Goal of the exercise | All of the records should be given again verbatim.

Input records |
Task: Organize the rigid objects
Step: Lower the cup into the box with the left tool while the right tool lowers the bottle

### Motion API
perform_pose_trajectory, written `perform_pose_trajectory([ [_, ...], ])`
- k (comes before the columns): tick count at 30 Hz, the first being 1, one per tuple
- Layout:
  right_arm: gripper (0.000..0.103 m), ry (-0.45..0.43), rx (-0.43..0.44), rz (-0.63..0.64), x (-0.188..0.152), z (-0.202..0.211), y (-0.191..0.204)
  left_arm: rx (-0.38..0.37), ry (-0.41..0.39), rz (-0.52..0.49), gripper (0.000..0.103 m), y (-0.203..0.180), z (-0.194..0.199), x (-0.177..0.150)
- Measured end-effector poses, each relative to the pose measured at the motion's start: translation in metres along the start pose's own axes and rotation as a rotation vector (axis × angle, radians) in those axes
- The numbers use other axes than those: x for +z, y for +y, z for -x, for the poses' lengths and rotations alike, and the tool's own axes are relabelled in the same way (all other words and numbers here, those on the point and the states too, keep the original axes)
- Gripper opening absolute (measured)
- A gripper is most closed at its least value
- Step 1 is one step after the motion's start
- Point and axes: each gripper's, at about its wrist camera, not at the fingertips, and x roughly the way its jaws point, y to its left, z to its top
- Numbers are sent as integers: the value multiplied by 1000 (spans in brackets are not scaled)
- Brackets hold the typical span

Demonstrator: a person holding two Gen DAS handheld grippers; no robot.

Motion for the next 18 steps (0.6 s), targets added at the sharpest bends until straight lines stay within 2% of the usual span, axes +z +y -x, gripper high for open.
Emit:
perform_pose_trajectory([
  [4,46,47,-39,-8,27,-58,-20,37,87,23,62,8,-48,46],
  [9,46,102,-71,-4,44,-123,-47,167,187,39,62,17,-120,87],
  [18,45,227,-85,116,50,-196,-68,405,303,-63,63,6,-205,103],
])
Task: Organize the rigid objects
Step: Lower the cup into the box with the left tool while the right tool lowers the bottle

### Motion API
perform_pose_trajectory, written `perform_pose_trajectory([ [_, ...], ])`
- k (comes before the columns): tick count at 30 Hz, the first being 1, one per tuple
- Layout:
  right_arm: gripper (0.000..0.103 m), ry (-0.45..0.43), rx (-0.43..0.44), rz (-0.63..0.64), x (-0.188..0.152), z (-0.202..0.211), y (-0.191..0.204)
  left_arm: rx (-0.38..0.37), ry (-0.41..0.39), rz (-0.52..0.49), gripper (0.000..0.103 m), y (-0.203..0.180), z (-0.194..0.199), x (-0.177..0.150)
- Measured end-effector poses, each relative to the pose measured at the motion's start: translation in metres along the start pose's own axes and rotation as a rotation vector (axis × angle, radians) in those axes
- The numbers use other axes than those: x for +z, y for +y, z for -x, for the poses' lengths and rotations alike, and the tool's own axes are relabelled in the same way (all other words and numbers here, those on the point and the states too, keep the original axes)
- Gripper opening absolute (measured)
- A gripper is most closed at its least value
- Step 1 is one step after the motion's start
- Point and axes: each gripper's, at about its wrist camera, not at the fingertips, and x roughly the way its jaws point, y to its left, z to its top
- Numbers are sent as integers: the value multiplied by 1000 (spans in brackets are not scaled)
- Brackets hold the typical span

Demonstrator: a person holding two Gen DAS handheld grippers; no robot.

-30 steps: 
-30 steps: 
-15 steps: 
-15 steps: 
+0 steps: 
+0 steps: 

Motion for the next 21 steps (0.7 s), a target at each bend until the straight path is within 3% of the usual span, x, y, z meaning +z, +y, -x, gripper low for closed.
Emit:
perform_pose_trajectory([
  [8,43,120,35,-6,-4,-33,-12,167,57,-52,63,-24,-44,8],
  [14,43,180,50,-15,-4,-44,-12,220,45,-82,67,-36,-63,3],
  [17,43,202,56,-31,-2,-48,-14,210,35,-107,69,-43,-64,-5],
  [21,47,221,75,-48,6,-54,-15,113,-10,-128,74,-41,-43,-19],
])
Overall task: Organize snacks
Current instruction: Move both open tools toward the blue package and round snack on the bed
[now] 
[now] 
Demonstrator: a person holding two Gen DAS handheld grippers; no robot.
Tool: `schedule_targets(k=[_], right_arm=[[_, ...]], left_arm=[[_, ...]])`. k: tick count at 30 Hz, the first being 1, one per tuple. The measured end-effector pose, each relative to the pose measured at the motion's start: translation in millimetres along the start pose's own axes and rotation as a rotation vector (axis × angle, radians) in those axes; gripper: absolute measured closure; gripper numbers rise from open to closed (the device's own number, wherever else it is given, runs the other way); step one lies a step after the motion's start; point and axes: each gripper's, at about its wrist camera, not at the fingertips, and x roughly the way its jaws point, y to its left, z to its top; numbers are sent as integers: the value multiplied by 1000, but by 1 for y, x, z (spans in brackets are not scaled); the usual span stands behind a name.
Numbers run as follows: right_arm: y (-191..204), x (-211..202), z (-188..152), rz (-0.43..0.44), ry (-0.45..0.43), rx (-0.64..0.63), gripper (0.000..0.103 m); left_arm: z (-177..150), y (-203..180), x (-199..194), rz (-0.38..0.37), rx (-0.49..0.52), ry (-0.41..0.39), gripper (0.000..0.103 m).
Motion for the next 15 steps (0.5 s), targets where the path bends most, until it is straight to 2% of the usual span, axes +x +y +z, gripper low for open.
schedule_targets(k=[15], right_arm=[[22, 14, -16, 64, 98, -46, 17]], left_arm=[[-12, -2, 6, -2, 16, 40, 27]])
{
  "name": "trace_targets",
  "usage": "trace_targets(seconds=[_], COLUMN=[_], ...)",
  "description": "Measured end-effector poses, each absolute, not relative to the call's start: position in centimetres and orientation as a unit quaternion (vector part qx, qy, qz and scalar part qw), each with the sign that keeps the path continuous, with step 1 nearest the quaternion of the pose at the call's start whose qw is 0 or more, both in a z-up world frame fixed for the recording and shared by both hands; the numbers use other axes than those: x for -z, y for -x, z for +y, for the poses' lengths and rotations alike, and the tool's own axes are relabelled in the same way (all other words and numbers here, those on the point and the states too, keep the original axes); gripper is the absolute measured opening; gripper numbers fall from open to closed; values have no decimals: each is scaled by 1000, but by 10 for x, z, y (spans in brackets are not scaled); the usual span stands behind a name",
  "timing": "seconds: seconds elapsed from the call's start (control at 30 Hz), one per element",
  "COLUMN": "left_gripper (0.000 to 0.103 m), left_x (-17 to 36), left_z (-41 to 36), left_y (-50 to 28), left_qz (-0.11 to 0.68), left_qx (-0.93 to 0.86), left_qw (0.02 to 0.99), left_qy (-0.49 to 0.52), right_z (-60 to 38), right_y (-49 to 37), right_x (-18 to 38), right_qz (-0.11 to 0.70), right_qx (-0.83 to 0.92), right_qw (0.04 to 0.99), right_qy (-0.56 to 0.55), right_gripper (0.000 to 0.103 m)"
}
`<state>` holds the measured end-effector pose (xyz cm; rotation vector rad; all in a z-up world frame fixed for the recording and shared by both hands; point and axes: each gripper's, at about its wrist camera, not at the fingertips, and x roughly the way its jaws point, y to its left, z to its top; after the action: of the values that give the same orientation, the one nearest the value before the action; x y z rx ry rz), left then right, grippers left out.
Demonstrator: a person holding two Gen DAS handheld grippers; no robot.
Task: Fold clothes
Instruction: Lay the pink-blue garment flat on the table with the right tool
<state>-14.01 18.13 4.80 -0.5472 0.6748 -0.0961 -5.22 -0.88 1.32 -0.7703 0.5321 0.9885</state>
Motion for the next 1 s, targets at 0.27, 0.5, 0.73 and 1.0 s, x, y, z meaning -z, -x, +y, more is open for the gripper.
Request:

Solved exercise |
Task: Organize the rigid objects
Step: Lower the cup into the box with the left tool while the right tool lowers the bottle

### Motion API
perform_pose_trajectory, written `perform_pose_trajectory([ [_, ...], ])`
- k (comes before the columns): tick count at 30 Hz, the first being 1, one per tuple
- Layout:
  right_arm: gripper (0.000..0.103 m), ry (-0.45..0.43), rx (-0.43..0.44), rz (-0.63..0.64), x (-0.188..0.152), z (-0.202..0.211), y (-0.191..0.204)
  left_arm: rx (-0.38..0.37), ry (-0.41..0.39), rz (-0.52..0.49), gripper (0.000..0.103 m), y (-0.203..0.180), z (-0.194..0.199), x (-0.177..0.150)
- Measured end-effector poses, each relative to the pose measured at the motion's start: translation in metres along the start pose's own axes and rotation as a rotation vector (axis × angle, radians) in those axes
- The numbers use other axes than those: x for +z, y for +y, z for -x, for the poses' lengths and rotations alike, and the tool's own axes are relabelled in the same way (all other words and numbers here, those on the point and the states too, keep the original axes)
- Gripper opening absolute (measured)
- A gripper is most closed at its least value
- Step 1 is one step after the motion's start
- Point and axes: each gripper's, at about its wrist camera, not at the fingertips, and x roughly the way its jaws point, y to its left, z to its top
- Numbers are sent as integers: the value multiplied by 1000 (spans in brackets are not scaled)
- Brackets hold the typical span

Demonstrator: a person holding two Gen DAS handheld grippers; no robot.

Motion for the next 18 steps (0.6 s), targets added at the sharpest bends until straight lines stay within 2% of the usual span, axes +z +y -x, gripper high for open.
Emit:
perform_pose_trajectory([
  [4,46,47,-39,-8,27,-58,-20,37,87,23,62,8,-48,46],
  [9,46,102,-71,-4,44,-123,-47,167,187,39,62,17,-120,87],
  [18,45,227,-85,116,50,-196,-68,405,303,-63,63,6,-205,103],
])
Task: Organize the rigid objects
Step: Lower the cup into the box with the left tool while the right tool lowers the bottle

### Motion API
perform_pose_trajectory, written `perform_pose_trajectory([ [_, ...], ])`
- k (comes before the columns): tick count at 30 Hz, the first being 1, one per tuple
- Layout:
  right_arm: gripper (0.000..0.103 m), ry (-0.45..0.43), rx (-0.43..0.44), rz (-0.63..0.64), x (-0.188..0.152), z (-0.202..0.211), y (-0.191..0.204)
  left_arm: rx (-0.38..0.37), ry (-0.41..0.39), rz (-0.52..0.49), gripper (0.000..0.103 m), y (-0.203..0.180), z (-0.194..0.199), x (-0.177..0.150)
- Measured end-effector poses, each relative to the pose measured at the motion's start: translation in metres along the start pose's own axes and rotation as a rotation vector (axis × angle, radians) in those axes
- The numbers use other axes than those: x for +z, y for +y, z for -x, for the poses' lengths and rotations alike, and the tool's own axes are relabelled in the same way (all other words and numbers here, those on the point and the states too, keep the original axes)
- Gripper opening absolute (measured)
- A gripper is most closed at its least value
- Step 1 is one step after the motion's start
- Point and axes: each gripper's, at about its wrist camera, not at the fingertips, and x roughly the way its jaws point, y to its left, z to its top
- Numbers are sent as integers: the value multiplied by 1000 (spans in brackets are not scaled)
- Brackets hold the typical span

Demonstrator: a person holding two Gen DAS handheld grippers; no robot.

-30 steps: 
-30 steps: 
-15 steps: 
-15 steps: 
+0 steps: 
+0 steps: 

Motion for the next 21 steps (0.7 s), a target at each bend until the straight path is within 3% of the usual span, x, y, z meaning +z, +y, -x, gripper low for closed.
Emit:
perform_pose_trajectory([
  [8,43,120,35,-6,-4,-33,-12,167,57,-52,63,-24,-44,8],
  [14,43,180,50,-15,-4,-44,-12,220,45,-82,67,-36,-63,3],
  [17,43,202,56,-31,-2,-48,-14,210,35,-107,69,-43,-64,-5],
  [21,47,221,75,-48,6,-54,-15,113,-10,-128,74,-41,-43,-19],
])
Overall task: Organize snacks
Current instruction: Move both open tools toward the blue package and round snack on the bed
[now] 
[now] 
Demonstrator: a person holding two Gen DAS handheld grippers; no robot.
Tool: `schedule_targets(k=[_], right_arm=[[_, ...]], left_arm=[[_, ...]])`. k: tick count at 30 Hz, the first being 1, one per tuple. The measured end-effector pose, each relative to the pose measured at the motion's start: translation in millimetres along the start pose's own axes and rotation as a rotation vector (axis × angle, radians) in those axes; gripper: absolute measured closure; gripper numbers rise from open to closed (the device's own number, wherever else it is given, runs the other way); step one lies a step after the motion's start; point and axes: each gripper's, at about its wrist camera, not at the fingertips, and x roughly the way its jaws point, y to its left, z to its top; numbers are sent as integers: the value multiplied by 1000, but by 1 for y, x, z (spans in brackets are not scaled); the usual span stands behind a name.
Numbers run as follows: right_arm: y (-191..204), x (-211..202), z (-188..152), rz (-0.43..0.44), ry (-0.45..0.43), rx (-0.64..0.63), gripper (0.000..0.103 m); left_arm: z (-177..150), y (-203..180), x (-199..194), rz (-0.38..0.37), rx (-0.49..0.52), ry (-0.41..0.39), gripper (0.000..0.103 m).
Motion for the next 15 steps (0.5 s), targets where the path bends most, until it is straight to 2% of the usual span, axes +x +y +z, gripper low for open.
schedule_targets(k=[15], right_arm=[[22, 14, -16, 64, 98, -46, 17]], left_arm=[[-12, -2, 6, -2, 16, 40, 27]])
{
  "name": "trace_targets",
  "usage": "trace_targets(seconds=[_], COLUMN=[_], ...)",
  "description": "Measured end-effector poses, each absolute, not relative to the call's start: position in centimetres and orientation as a unit quaternion (vector part qx, qy, qz and scalar part qw), each with the sign that keeps the path continuous, with step 1 nearest the quaternion of the pose at the call's start whose qw is 0 or more, both in a z-up world frame fixed for the recording and shared by both hands; the numbers use other axes than those: x for -z, y for -x, z for +y, for the poses' lengths and rotations alike, and the tool's own axes are relabelled in the same way (all other words and numbers here, those on the point and the states too, keep the original axes); gripper is the absolute measured opening; gripper numbers fall from open to closed; values have no decimals: each is scaled by 1000, but by 10 for x, z, y (spans in brackets are not scaled); the usual span stands behind a name",
  "timing": "seconds: seconds elapsed from the call's start (control at 30 Hz), one per element",
  "COLUMN": "left_gripper (0.000 to 0.103 m), left_x (-17 to 36), left_z (-41 to 36), left_y (-50 to 28), left_qz (-0.11 to 0.68), left_qx (-0.93 to 0.86), left_qw (0.02 to 0.99), left_qy (-0.49 to 0.52), right_z (-60 to 38), right_y (-49 to 37), right_x (-18 to 38), right_qz (-0.11 to 0.70), right_qx (-0.83 to 0.92), right_qw (0.04 to 0.99), right_qy (-0.56 to 0.55), right_gripper (0.000 to 0.103 m)"
}
`<state>` holds the measured end-effector pose (xyz cm; rotation vector rad; all in a z-up world frame fixed for the recording and shared by both hands; point and axes: each gripper's, at about its wrist camera, not at the fingertips, and x roughly the way its jaws point, y to its left, z to its top; after the action: of the values that give the same orientation, the one nearest the value before the action; x y z rx ry rz), left then right, grippers left out.
Demonstrator: a person holding two Gen DAS handheld grippers; no robot.
Task: Fold clothes
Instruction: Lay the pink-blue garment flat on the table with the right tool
<state>-14.01 18.13 4.80 -0.5472 0.6748 -0.0961 -5.22 -0.88 1.32 -0.7703 0.5321 0.9885</state>
Motion for the next 1 s, targets at 0.27, 0.5, 0.73 and 1.0 s, x, y, z meaning -z, -x, +y, more is open for the gripper.
Request:

The response is now finished.